Logo Questions Linux Laravel Mysql Ubuntu Git Menu
 

What is the difference between the ARM, Thumb and Thumb 2 instruction encodings?

Tags:

arm

thumb

People also ask

What is the difference between Thumb and Thumb 2 instruction set?

Thumb-2 is an enhancement to the 16-bit Thumb instruction set. It adds 32-bit instructions that can be freely intermixed with 16-bit instructions in a program. The additional 32-bit instructions enable Thumb-2 to cover the functionality of the ARM instruction set.

What is the difference between the ARM and Thumb instruction format?

ARM instructions are 32 bits wide. Thumb instructions are 16 or 32-bits wide. The ARM instruction set is a set of 32-bit instructions providing a comprehensive range of operations. ARMv4T and later define a 16-bit instruction set called Thumb.

What is a Thumb instruction in ARM?

The Thumb instruction set is a subset of the most commonly used 32-bit ARM instructions. Thumb instructions are each 16 bits long, and have a corresponding 32-bit ARM instruction that has the same effect on the processor model.

Which are the different types of ARM instructions?

They are move, arithmetic, logical, comparison and multiply instructions and multiply instructions.


Oh, ARM and their silly naming...

It's a common misconception, but officially there's no such thing as a "Thumb-2 instruction set".

Ignoring ARMv8 (where everything is renamed and AArch64 complicates things), from ARMv4T to ARMv7-A there are two instruction sets: ARM and Thumb. They are both "32-bit" in the sense that they operate on up-to-32-bit-wide data in 32-bit-wide registers with 32-bit addresses. In fact, where they overlap they represent the exact same instructions - it is only the instruction encoding which differs, and the CPU effectively just has two different decode front-ends to its pipeline which it can switch between. For clarity, I shall now deliberately avoid the terms "32-bit" and "16-bit"...

ARM instructions have fixed-width 4-byte encodings which require 4-byte alignment. Thumb instructions have variable-length (2 or 4-byte, now known as "narrow" and "wide") encodings requiring 2-byte alignment - most instructions have 2-byte encodings, but bl and blx have always had 4-byte encodings*. The really confusing bit came in ARMv6T2, which introduced "Thumb-2 Technology". Thumb-2 encompassed not just adding a load more instructions to Thumb (mostly with 4-byte encodings) to bring it almost to parity with ARM, but also extending the execution state to allow for conditional execution of most Thumb instructions, and finally introducing a whole new assembly syntax (UAL, "Unified Assembly Language") which replaced the previous separate ARM and Thumb syntaxes and allowed writing code once and assembling it to either instruction set without modification.
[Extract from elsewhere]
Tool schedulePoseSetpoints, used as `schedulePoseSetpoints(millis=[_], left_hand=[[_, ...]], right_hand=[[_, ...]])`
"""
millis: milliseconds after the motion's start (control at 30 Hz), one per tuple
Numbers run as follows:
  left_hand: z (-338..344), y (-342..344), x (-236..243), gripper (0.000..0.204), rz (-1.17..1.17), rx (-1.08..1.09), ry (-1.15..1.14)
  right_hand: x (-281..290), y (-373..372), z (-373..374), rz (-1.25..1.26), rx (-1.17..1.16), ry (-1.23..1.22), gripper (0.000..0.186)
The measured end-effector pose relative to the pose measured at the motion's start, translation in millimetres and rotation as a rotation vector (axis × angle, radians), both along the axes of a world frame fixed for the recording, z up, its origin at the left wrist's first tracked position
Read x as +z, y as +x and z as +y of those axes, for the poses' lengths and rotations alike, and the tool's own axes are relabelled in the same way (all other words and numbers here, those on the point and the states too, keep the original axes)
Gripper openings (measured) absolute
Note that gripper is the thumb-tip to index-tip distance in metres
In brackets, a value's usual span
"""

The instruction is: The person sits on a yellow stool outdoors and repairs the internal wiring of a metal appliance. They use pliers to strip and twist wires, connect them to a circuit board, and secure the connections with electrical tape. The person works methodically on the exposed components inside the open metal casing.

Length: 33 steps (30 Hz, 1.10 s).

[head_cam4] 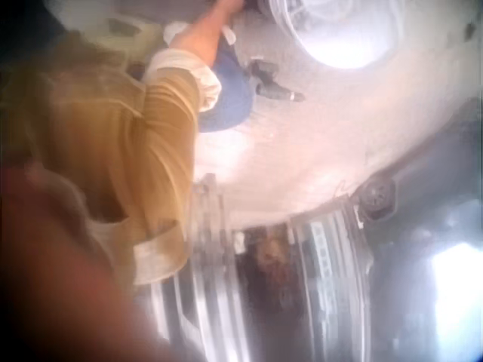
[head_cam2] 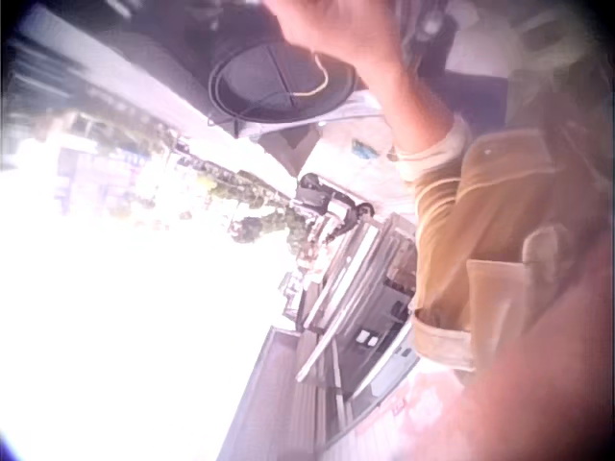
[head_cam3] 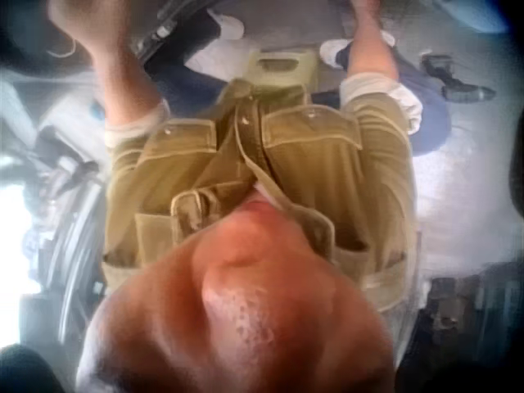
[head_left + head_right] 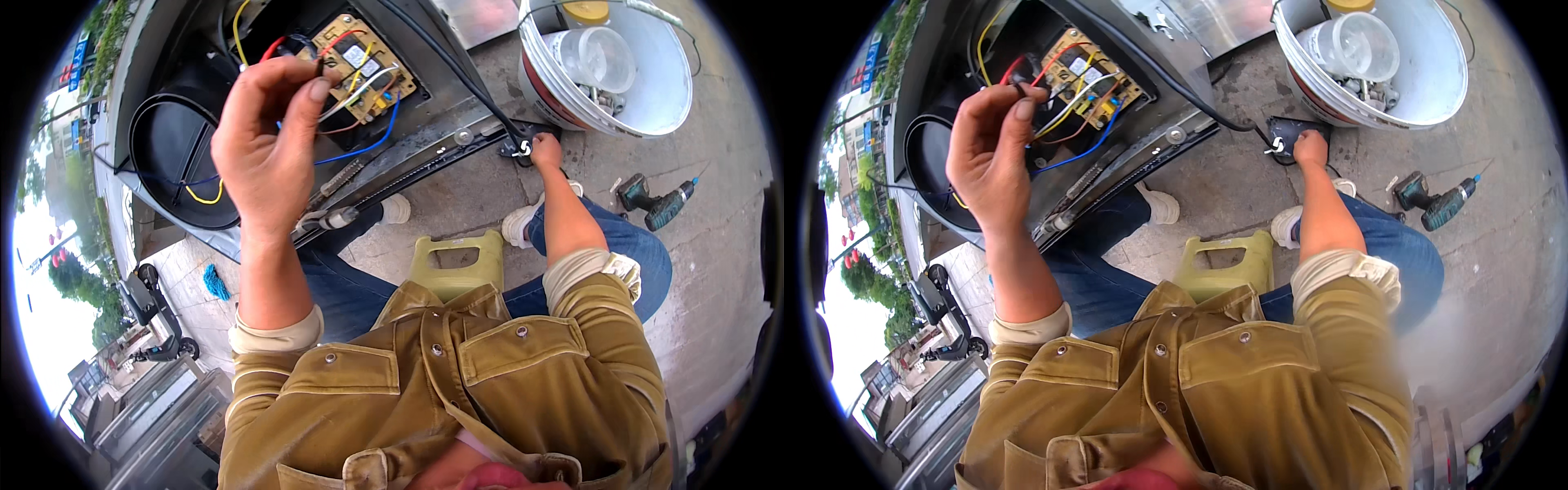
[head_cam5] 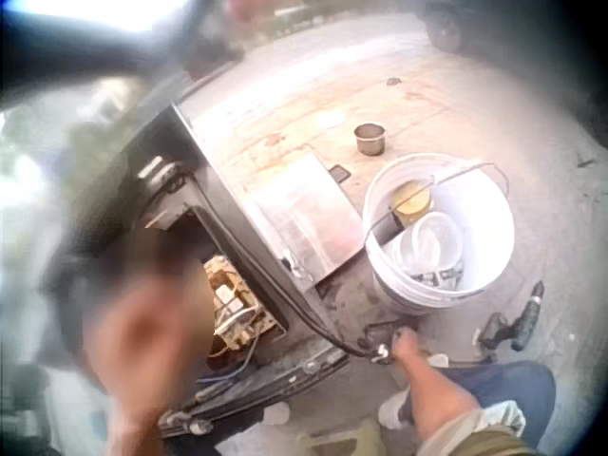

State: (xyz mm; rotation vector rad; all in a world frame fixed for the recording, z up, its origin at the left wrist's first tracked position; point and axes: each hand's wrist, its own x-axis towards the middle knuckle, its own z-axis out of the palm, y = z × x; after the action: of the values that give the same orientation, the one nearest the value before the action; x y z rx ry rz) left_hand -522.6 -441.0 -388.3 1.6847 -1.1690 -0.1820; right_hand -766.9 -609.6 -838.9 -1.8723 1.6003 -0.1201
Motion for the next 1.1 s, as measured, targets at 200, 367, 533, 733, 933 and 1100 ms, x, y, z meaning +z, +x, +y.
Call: schedulePoseSetpoints(millis=[200,367,533,733,933,1100], left_hand=[[3.6,6.6,-6.0,0.014,-0.145,0.024,0.007],[5.8,14.6,-9.5,0.022,-0.215,0.018,0.009],[6.0,22.1,-11.9,0.022,-0.236,0.014,-0.003],[5.7,17.1,-5.0,0.024,-0.186,0.017,0.024],[6.6,4.2,-3.0,0.015,-0.121,0.025,0.074],[-13.0,10.2,9.4,0.017,-0.291,-0.118,0.099]], right_hand=[[-47.4,-19.0,-4.6,0.181,0.1,0.148,0.024],[-35.4,2.0,-3.2,0.109,0.252,0.129,0.03],[-44.9,11.7,0.2,0.086,0.446,0.13,0.026],[-56.2,12.4,-1.2,0.171,0.535,0.094,0.017],[-12.1,25.2,4.5,0.111,0.318,0.073,0.019],[41.9,25.0,9.6,-0.364,-0.087,0.128,0.02]])
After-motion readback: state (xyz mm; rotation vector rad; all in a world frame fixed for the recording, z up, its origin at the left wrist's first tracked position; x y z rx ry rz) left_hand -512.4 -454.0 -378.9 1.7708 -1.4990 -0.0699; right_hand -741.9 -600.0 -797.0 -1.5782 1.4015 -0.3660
The Cortex-M architectures only implement the Thumb instruction set - ARMv7-M (Cortex-M3/M4/M7) supports most of "Thumb-2 Technology", including conditional execution and encodings for VFP instructions, whereas ARMv6-M (Cortex-M0/M0+) only uses Thumb-2 in the form of a handful of 4-byte system instructions.
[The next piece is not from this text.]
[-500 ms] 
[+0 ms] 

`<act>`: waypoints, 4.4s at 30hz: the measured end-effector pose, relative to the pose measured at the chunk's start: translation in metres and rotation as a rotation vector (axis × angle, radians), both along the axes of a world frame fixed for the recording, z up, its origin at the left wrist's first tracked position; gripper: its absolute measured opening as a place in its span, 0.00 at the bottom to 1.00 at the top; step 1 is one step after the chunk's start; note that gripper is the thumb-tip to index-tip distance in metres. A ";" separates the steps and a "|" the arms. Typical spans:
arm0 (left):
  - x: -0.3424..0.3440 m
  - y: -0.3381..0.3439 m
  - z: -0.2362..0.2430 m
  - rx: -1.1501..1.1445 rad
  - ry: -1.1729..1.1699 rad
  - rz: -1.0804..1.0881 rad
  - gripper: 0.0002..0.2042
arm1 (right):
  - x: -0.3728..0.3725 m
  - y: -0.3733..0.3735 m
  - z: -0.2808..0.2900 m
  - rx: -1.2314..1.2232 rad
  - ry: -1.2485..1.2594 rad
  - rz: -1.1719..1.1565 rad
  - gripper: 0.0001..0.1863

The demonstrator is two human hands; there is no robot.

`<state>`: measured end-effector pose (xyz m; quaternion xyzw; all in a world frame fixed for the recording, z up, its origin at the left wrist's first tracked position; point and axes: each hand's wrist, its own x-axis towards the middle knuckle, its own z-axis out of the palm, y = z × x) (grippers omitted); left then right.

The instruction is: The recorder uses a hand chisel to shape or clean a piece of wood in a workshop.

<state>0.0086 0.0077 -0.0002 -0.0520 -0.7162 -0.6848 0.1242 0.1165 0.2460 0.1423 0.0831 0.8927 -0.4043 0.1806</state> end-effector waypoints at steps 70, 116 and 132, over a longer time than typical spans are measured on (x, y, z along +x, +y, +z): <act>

Thus, the new 4-byte encodings (and those added later in ARMv7 revisions) are still Thumb instructions - the "Thumb-2" aspect of them is that they can have 4-byte encodings, and that they can (mostly) be conditionally executed via it (and, I suppose, that their menmonics are only defined in UAL).

* Before ARMv6T2, it was actually a complicated implementation detail as to whether bl (or blx) was executed as a 4-byte instruction or as a pair of 2-byte instructions. The architectural definition was the latter, but since they could only ever be executed as a pair in sequence there was little to lose (other than the ability to take an interrupt halfway through) by fusing them into a single instruction for performance reasons. ARMv6T2 just redefined things in terms of the fused single-instruction execution


In addition to Notlikethat's answer, and as it hints at, ARMv8 introduces some new terminology to try to reduce the confusion (of course adding even more new terminology):

There is a 32-bit execution state (AArch32) and a 64-bit execution state (AArch64).

The 32-bit execution state supports two different instruction sets: T32 ("Thumb") and A32 ("ARM"). The 64-bit execution state supports only one instruction set - A64.

All A64, like all A32, instructions are 32-bit (4 byte) in size, requiring 4-byte alignment.

Many/most A64 instructions can operate on both 32-bit and 64-bit registers (or arguably 32-bit or 64-bit views of the same underlying 64-bit register).

All ARMv8 processors (like all ARMv7 processors) that implement AArch32 support Thumb-2 instructions in the T32 instruction set.

Not all ARMv8-A processors implement AAarch32, and some don't implement AArch64. Some Processors support both, but only support AArch32 at lower exception levels.